Exercise details: Return only the lines starting at the line that contains "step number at" and ending with the final line of the listing; include both endpoints.

(Collected material Opens)

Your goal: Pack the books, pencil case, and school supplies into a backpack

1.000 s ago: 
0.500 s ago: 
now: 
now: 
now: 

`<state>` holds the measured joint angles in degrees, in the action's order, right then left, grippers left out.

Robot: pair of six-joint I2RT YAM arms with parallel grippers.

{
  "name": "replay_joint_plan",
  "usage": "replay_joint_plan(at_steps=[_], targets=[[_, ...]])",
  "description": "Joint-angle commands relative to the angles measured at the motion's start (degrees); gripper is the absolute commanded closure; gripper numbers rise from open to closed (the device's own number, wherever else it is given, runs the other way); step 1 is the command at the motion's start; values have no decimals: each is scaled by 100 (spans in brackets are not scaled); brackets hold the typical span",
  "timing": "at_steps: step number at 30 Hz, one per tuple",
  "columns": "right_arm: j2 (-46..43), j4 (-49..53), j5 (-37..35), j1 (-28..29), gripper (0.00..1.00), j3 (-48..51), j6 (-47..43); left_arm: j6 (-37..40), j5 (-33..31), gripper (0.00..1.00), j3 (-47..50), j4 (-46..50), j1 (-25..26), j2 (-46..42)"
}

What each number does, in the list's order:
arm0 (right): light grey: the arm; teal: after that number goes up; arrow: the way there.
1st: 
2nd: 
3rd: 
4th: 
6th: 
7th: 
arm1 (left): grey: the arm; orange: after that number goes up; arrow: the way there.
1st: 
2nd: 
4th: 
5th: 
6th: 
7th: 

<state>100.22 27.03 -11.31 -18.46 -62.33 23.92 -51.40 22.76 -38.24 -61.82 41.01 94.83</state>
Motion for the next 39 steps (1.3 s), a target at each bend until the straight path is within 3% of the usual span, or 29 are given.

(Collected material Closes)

Task response:
  "timing": "at_steps: step number at 30 Hz, one per tuple",
  "columns": "right_arm: j2 (-46..43), j4 (-49..53), j5 (-37..35), j1 (-28..29), gripper (0.00..1.00), j3 (-48..51), j6 (-47..43); left_arm: j6 (-37..40), j5 (-33..31), gripper (0.00..1.00), j3 (-47..50), j4 (-46..50), j1 (-25..26), j2 (-46..42)"
}

What each number does, in the list's order:
arm0 (right): light grey: the arm; teal: after that number goes up; arrow: the way there.
1st: 
2nd: 
3rd: 
4th: 
6th: 
7th: 
arm1 (left): grey: the arm; orange: after that number goes up; arrow: the way there.
1st: 
2nd: 
4th: 
5th: 
6th: 
7th: 

<state>100.22 27.03 -11.31 -18.46 -62.33 23.92 -51.40 22.76 -38.24 -61.82 41.01 94.83</state>
Motion for the next 39 steps (1.3 s), a target at each bend until the straight path is within 3% of the usual span, or 29 are given.

The answer requires nothing more.